■ What the exercise asks
Among the entries below, find the lines with "black" and copy them.

■ Record set
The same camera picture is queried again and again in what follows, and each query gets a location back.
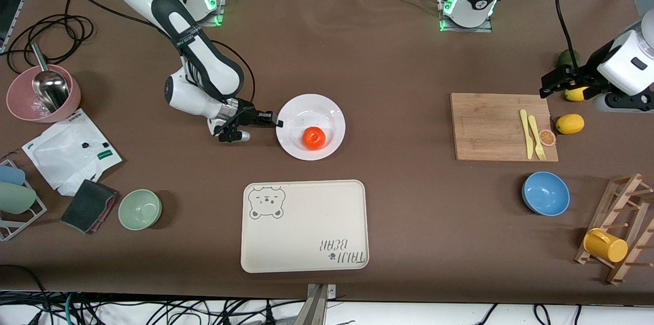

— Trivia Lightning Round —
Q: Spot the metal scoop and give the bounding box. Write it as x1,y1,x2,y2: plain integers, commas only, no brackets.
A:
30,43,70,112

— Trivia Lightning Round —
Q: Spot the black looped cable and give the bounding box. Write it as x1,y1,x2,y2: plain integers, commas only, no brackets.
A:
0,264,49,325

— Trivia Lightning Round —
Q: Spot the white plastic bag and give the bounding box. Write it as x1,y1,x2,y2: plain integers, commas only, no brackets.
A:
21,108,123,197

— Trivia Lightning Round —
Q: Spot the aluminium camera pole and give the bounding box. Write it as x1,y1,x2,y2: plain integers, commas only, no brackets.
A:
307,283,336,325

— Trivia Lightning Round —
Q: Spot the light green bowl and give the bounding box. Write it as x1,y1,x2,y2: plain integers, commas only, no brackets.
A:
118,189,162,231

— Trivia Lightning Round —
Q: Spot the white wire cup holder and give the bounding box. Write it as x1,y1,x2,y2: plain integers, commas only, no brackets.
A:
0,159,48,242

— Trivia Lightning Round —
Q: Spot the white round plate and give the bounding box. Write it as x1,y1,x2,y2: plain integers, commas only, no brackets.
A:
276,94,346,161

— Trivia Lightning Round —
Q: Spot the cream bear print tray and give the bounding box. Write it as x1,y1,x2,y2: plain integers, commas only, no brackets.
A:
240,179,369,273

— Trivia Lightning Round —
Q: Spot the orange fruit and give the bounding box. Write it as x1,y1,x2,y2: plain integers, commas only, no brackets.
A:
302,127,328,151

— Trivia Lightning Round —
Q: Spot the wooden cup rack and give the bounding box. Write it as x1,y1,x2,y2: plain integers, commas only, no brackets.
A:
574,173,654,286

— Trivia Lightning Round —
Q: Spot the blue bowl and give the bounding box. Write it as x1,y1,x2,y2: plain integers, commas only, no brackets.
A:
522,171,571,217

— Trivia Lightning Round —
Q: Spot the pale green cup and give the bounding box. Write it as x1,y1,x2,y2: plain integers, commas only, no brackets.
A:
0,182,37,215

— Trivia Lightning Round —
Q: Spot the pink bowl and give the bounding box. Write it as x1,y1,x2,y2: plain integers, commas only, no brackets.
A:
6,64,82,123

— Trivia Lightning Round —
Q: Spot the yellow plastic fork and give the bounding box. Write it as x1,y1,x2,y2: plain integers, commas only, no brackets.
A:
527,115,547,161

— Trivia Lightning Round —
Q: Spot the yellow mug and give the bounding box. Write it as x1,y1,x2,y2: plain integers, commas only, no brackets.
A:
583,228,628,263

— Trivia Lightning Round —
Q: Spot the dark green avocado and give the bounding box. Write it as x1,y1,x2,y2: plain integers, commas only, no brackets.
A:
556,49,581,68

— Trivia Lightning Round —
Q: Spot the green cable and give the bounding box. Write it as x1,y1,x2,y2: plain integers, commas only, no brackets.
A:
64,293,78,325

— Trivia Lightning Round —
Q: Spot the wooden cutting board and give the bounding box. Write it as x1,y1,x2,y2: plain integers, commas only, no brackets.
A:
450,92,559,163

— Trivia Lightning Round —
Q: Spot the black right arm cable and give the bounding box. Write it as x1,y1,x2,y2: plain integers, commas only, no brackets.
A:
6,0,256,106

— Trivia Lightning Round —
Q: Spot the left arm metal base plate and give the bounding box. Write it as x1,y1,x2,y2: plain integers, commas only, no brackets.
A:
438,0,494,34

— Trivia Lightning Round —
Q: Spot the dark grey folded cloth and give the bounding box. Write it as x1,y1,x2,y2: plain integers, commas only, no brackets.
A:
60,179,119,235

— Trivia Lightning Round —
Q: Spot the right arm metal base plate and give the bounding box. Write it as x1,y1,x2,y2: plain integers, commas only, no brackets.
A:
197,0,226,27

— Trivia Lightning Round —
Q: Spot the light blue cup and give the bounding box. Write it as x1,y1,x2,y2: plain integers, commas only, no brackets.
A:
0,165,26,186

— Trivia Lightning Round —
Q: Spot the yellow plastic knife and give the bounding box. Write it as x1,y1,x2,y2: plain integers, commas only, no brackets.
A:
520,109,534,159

■ The completed task
Q: Spot the black looped cable and give the bounding box. Write it as x1,y1,x2,y2: plain integers, commas only, no brackets.
Q: Spot the black right arm cable and give the bounding box. Write it as x1,y1,x2,y2: plain integers, commas only, no brackets.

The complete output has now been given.